OK, after more than a few hours or tinkering I finally figured it out. now mind you, I am not using a premade cube, I am generating one. (see the attachment)
OK, here is the deal. lets say you are making a cube with 8 segments per side. That is 6 sides, 8 segments each and 9x9 verts to make it. You do this by generating a cube. X, Y and Z are made up when you describe the direction of the side. Forward is positive Z, and X and Y are controlled by the grid creator, Up is positive Y and X and Z are controlled by the grid. (and so on)
Now, I did everything at 1 unit scale, so all of my values ranged from -0.5 to 0.5. So what I ended up with was a neat grid in each location of my cube.
If you want to create your own mesh… here is where you then start:
OK, Spherifying is this exact formula:
point = point.normalized
Thats it. It makes a Unit Sphere (a sphere 2 units across)
To make it into a radius… simply multiply it times the radius you need.
To make it “noisey” first, get the noise value based on two aspects. First, is the original point (point.normalized) and multiply that by the noiseScale. Now, simply multiply it times the noiseAmount and add the radius.
fin = radius + noise(x * noiseScale,y * noiseScale,z * noiseScale) * noiseAmount
Noise scale refers to the unit noise scale you are gathering from the modifier The bigger the number, the smaller the noise. Noise amount refers to the amount of noise that will appear on the surface.
OK, now here is where we have our trouble. The final result of a “normal” cube with segments is that the edges are compressed because there is nothing there to absorb the deformation from the spherification process. So the middle points, are closer to the sphere than the outer points. And so, move less. The ourter points are compressed to match the sphere.

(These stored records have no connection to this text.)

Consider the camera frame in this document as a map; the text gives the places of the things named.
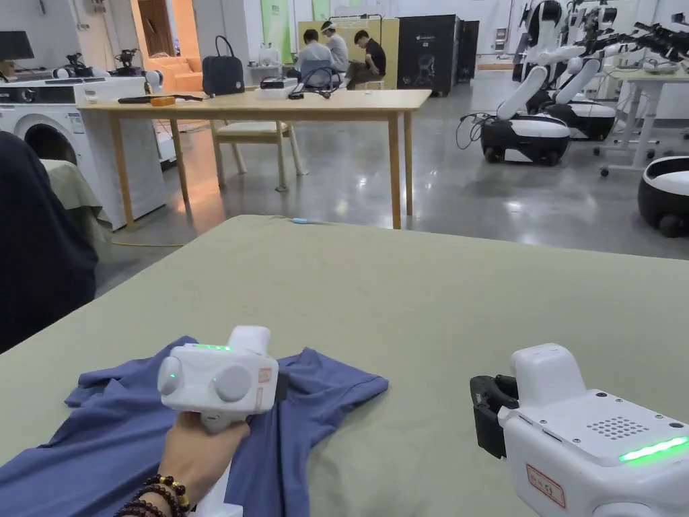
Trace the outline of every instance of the red label sticker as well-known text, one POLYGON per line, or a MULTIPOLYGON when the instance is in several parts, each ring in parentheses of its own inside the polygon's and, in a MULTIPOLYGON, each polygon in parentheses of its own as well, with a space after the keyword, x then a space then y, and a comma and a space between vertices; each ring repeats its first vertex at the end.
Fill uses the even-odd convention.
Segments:
POLYGON ((261 368, 258 370, 258 384, 269 383, 273 378, 273 370, 270 368, 261 368))
POLYGON ((255 410, 258 411, 260 409, 260 405, 263 403, 263 388, 258 388, 256 390, 256 407, 255 410))
POLYGON ((531 483, 536 490, 542 492, 548 499, 555 501, 561 507, 567 508, 564 490, 560 485, 542 472, 531 467, 528 463, 526 464, 526 475, 528 476, 529 483, 531 483))

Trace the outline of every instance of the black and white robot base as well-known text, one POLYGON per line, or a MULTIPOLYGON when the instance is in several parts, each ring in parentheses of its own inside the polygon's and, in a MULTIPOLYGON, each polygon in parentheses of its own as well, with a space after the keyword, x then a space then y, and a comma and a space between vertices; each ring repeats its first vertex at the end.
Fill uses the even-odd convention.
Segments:
POLYGON ((689 234, 689 156, 651 163, 639 185, 639 211, 666 237, 689 234))
POLYGON ((554 166, 567 152, 569 127, 546 115, 516 115, 486 120, 481 146, 486 161, 521 161, 554 166))

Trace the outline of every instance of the black handbag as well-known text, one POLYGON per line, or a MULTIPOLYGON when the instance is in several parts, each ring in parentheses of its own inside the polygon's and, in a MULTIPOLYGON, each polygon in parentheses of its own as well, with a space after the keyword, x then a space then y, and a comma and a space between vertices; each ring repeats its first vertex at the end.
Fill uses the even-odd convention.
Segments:
POLYGON ((227 95, 244 92, 244 65, 234 56, 232 45, 224 36, 216 37, 217 56, 203 58, 203 91, 208 95, 227 95), (224 39, 229 47, 229 56, 221 56, 218 40, 224 39))

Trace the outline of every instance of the green poster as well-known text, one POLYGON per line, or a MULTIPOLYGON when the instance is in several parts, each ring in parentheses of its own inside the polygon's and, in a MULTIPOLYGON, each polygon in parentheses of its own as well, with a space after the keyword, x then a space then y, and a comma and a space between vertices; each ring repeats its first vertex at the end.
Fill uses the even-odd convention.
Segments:
POLYGON ((292 62, 292 46, 289 41, 289 11, 287 0, 261 0, 263 14, 263 40, 273 44, 283 63, 292 62))
POLYGON ((330 0, 313 0, 313 19, 316 21, 330 18, 330 0))

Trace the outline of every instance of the wooden table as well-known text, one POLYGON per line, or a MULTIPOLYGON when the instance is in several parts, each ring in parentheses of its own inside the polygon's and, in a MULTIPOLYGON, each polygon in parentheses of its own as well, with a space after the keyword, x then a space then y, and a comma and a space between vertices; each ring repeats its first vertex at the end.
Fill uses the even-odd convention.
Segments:
POLYGON ((301 101, 266 101, 256 98, 255 92, 223 95, 203 102, 177 103, 156 108, 150 104, 119 104, 102 102, 83 106, 82 110, 106 111, 110 114, 112 140, 119 171, 120 185, 127 220, 127 229, 134 229, 134 216, 122 146, 120 119, 169 119, 182 196, 189 203, 187 177, 180 145, 178 120, 232 121, 384 121, 388 123, 390 147, 390 184, 392 192, 393 227, 402 228, 400 207, 400 142, 398 121, 404 115, 404 161, 407 177, 407 215, 412 215, 412 135, 411 115, 431 94, 430 90, 337 91, 326 100, 320 95, 307 94, 301 101))
POLYGON ((48 441, 80 373, 265 325, 275 357, 310 347, 390 381, 311 452, 313 517, 534 517, 476 445, 470 377, 559 343, 590 388, 687 421, 668 309, 687 292, 685 261, 240 216, 0 356, 0 463, 48 441))

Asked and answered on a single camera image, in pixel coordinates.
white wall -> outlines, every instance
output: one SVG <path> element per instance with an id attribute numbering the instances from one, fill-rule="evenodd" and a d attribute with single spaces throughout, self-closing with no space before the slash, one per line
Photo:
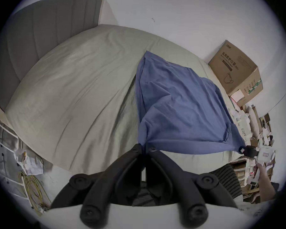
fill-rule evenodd
<path id="1" fill-rule="evenodd" d="M 16 10 L 36 1 L 23 0 Z M 156 34 L 205 62 L 229 40 L 259 67 L 264 89 L 252 100 L 259 116 L 286 93 L 286 34 L 263 0 L 106 0 L 102 21 Z M 286 133 L 286 103 L 277 105 L 270 118 L 275 144 L 286 149 L 286 136 L 281 137 Z M 278 170 L 286 151 L 281 155 Z"/>
<path id="2" fill-rule="evenodd" d="M 275 139 L 273 146 L 276 160 L 271 181 L 283 184 L 286 180 L 286 96 L 269 112 L 269 116 Z"/>

yellow cable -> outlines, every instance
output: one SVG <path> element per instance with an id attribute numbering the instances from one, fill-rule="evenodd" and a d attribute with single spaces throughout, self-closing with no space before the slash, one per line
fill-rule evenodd
<path id="1" fill-rule="evenodd" d="M 39 211 L 39 208 L 42 208 L 44 210 L 49 209 L 49 205 L 47 205 L 44 202 L 43 193 L 45 194 L 46 199 L 48 200 L 49 204 L 51 204 L 51 201 L 50 201 L 47 193 L 45 192 L 44 188 L 42 187 L 40 181 L 35 176 L 33 176 L 33 175 L 27 176 L 23 171 L 20 171 L 18 173 L 19 182 L 21 182 L 21 177 L 23 177 L 24 185 L 25 185 L 29 200 L 30 200 L 34 210 L 39 215 L 42 215 L 42 213 Z"/>

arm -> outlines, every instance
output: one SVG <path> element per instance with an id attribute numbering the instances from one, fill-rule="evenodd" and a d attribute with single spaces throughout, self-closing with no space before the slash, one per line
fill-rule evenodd
<path id="1" fill-rule="evenodd" d="M 259 193 L 260 193 L 260 201 L 268 201 L 274 198 L 275 196 L 275 189 L 271 185 L 271 182 L 267 176 L 266 168 L 263 167 L 260 163 L 256 163 L 260 175 L 259 175 Z"/>

upholstered headboard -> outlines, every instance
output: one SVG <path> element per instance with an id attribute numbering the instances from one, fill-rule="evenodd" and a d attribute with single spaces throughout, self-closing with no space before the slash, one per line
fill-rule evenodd
<path id="1" fill-rule="evenodd" d="M 102 0 L 41 0 L 12 15 L 0 33 L 0 108 L 47 52 L 99 23 Z"/>

human hand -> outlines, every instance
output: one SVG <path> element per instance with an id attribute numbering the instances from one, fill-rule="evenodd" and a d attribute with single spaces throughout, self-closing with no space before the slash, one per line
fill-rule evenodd
<path id="1" fill-rule="evenodd" d="M 259 169 L 259 179 L 268 178 L 266 168 L 258 162 L 256 162 L 256 166 Z"/>

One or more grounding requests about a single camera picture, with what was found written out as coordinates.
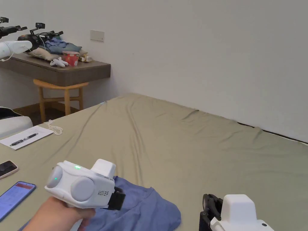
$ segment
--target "plush toy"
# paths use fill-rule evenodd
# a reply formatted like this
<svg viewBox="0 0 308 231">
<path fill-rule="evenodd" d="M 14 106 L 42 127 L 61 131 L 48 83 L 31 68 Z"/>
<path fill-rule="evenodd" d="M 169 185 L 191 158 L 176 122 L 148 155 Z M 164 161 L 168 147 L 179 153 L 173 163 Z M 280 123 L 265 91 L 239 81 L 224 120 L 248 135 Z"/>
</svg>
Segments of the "plush toy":
<svg viewBox="0 0 308 231">
<path fill-rule="evenodd" d="M 54 59 L 50 62 L 50 66 L 59 66 L 59 67 L 65 67 L 68 66 L 68 63 L 63 61 L 61 57 L 58 59 Z"/>
</svg>

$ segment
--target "hand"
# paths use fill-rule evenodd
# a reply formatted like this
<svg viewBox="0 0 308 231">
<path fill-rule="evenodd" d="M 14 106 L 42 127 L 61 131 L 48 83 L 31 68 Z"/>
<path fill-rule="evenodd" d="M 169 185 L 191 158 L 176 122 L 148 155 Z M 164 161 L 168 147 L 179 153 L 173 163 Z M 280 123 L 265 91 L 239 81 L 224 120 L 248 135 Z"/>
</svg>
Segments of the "hand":
<svg viewBox="0 0 308 231">
<path fill-rule="evenodd" d="M 50 197 L 41 205 L 24 231 L 70 231 L 80 219 L 83 221 L 78 231 L 84 231 L 94 215 L 94 209 L 68 208 L 65 202 Z"/>
</svg>

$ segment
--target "stool leg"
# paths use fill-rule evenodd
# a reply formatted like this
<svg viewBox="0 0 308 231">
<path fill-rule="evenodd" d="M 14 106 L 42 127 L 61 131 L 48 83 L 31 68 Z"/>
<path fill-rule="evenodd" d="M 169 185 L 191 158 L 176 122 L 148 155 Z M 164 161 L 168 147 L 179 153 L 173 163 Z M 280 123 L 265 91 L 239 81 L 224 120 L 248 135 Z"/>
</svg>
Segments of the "stool leg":
<svg viewBox="0 0 308 231">
<path fill-rule="evenodd" d="M 79 88 L 79 110 L 83 110 L 83 89 Z"/>
<path fill-rule="evenodd" d="M 41 111 L 41 121 L 42 123 L 46 122 L 46 115 L 45 115 L 45 105 L 44 105 L 44 94 L 43 94 L 43 88 L 38 88 L 39 93 L 39 108 Z"/>
<path fill-rule="evenodd" d="M 65 115 L 67 116 L 71 113 L 69 90 L 64 90 L 64 104 L 65 104 Z"/>
</svg>

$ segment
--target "wooden desk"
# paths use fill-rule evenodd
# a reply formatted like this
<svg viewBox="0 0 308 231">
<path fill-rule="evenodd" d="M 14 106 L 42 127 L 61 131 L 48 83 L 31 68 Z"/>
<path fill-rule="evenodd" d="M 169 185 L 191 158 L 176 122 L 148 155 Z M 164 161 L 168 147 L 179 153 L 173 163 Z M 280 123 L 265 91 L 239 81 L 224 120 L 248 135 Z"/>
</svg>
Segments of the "wooden desk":
<svg viewBox="0 0 308 231">
<path fill-rule="evenodd" d="M 13 55 L 10 60 L 0 62 L 0 68 L 62 87 L 109 78 L 111 71 L 110 64 L 98 61 L 78 62 L 76 67 L 52 67 L 50 62 L 27 54 Z"/>
</svg>

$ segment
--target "red cup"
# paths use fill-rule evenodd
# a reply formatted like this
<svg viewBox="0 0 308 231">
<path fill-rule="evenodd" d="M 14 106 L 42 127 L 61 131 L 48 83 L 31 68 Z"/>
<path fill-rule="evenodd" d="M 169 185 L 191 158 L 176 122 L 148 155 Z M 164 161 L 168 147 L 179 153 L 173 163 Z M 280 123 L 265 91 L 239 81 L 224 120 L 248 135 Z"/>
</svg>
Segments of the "red cup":
<svg viewBox="0 0 308 231">
<path fill-rule="evenodd" d="M 75 51 L 64 51 L 64 61 L 68 62 L 68 64 L 72 67 L 77 66 L 78 64 L 78 56 L 79 52 Z"/>
</svg>

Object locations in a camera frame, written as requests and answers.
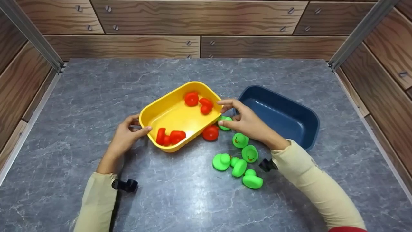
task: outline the gray marble surface
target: gray marble surface
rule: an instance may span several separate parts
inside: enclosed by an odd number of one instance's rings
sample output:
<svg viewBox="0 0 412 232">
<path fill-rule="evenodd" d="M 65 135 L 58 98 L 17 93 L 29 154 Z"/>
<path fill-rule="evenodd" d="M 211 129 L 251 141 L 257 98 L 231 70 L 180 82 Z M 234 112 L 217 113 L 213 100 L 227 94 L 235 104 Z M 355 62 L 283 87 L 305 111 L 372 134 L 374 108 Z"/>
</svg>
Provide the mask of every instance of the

Now, the mathematical formula that has been provided here, does not work. As a matter of fact it is a spherification formula. You actually have more than a few factors that go into modding out. I wound up tinkering with many different formulas, trying to use Sin or Cos to gather up the nodes, none of it worked. What I eventually did was to go back to an old standby. An AnimationCurve! This handy little gadget allows you to play with numbers and convert them into a curved representation of themselves. In this case, I had a series of numbers that were from -0.5 to 0.5, so all I had to do was to use my AnimationCurve and get a new X or Y that would stretch certain parts out, making them more compatible with my needs.
The AnimationCurve that I used is attached.
And no, the previous method that I suggested, never worked.
So, as you can see by the attachments, it is rather flexible. I am sure it could be made better though.